**Task description**
Whatever the listing holds, output it without alteration.
---------------
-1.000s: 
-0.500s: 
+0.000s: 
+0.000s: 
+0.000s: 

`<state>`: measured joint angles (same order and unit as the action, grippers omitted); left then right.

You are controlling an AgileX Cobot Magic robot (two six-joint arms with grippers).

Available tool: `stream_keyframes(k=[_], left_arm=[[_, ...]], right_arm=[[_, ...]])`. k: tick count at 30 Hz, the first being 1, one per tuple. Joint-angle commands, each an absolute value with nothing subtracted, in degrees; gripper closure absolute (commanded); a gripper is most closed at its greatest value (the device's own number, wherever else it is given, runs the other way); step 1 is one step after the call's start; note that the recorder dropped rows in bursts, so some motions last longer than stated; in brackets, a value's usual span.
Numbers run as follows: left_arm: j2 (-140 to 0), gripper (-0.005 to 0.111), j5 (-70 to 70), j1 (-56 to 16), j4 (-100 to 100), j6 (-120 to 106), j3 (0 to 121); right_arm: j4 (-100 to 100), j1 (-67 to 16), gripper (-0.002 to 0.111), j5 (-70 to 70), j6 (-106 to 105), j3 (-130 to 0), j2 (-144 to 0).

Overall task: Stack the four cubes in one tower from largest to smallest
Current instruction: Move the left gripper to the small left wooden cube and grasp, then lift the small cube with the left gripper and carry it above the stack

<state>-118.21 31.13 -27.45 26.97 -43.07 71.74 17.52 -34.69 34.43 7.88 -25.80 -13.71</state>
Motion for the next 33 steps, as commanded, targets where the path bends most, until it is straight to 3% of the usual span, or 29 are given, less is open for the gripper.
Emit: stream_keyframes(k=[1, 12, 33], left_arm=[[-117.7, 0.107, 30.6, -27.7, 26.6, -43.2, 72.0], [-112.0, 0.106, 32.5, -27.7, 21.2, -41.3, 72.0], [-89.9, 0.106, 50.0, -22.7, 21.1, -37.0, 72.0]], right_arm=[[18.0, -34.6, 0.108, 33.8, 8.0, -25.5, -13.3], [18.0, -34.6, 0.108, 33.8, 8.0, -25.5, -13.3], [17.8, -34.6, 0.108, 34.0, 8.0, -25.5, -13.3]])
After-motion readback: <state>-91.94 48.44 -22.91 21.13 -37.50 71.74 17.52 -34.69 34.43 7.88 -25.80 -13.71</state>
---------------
**Task response**
-1.000s: 
-0.500s: 
+0.000s: 
+0.000s: 
+0.000s: 

`<state>`: measured joint angles (same order and unit as the action, grippers omitted); left then right.

You are controlling an AgileX Cobot Magic robot (two six-joint arms with grippers).

Available tool: `stream_keyframes(k=[_], left_arm=[[_, ...]], right_arm=[[_, ...]])`. k: tick count at 30 Hz, the first being 1, one per tuple. Joint-angle commands, each an absolute value with nothing subtracted, in degrees; gripper closure absolute (commanded); a gripper is most closed at its greatest value (the device's own number, wherever else it is given, runs the other way); step 1 is one step after the call's start; note that the recorder dropped rows in bursts, so some motions last longer than stated; in brackets, a value's usual span.
Numbers run as follows: left_arm: j2 (-140 to 0), gripper (-0.005 to 0.111), j5 (-70 to 70), j1 (-56 to 16), j4 (-100 to 100), j6 (-120 to 106), j3 (0 to 121); right_arm: j4 (-100 to 100), j1 (-67 to 16), gripper (-0.002 to 0.111), j5 (-70 to 70), j6 (-106 to 105), j3 (-130 to 0), j2 (-144 to 0).

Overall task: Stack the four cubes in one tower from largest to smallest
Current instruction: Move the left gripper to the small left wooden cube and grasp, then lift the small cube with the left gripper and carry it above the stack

<state>-118.21 31.13 -27.45 26.97 -43.07 71.74 17.52 -34.69 34.43 7.88 -25.80 -13.71</state>
Motion for the next 33 steps, as commanded, targets where the path bends most, until it is straight to 3% of the usual span, or 29 are given, less is open for the gripper.
Emit: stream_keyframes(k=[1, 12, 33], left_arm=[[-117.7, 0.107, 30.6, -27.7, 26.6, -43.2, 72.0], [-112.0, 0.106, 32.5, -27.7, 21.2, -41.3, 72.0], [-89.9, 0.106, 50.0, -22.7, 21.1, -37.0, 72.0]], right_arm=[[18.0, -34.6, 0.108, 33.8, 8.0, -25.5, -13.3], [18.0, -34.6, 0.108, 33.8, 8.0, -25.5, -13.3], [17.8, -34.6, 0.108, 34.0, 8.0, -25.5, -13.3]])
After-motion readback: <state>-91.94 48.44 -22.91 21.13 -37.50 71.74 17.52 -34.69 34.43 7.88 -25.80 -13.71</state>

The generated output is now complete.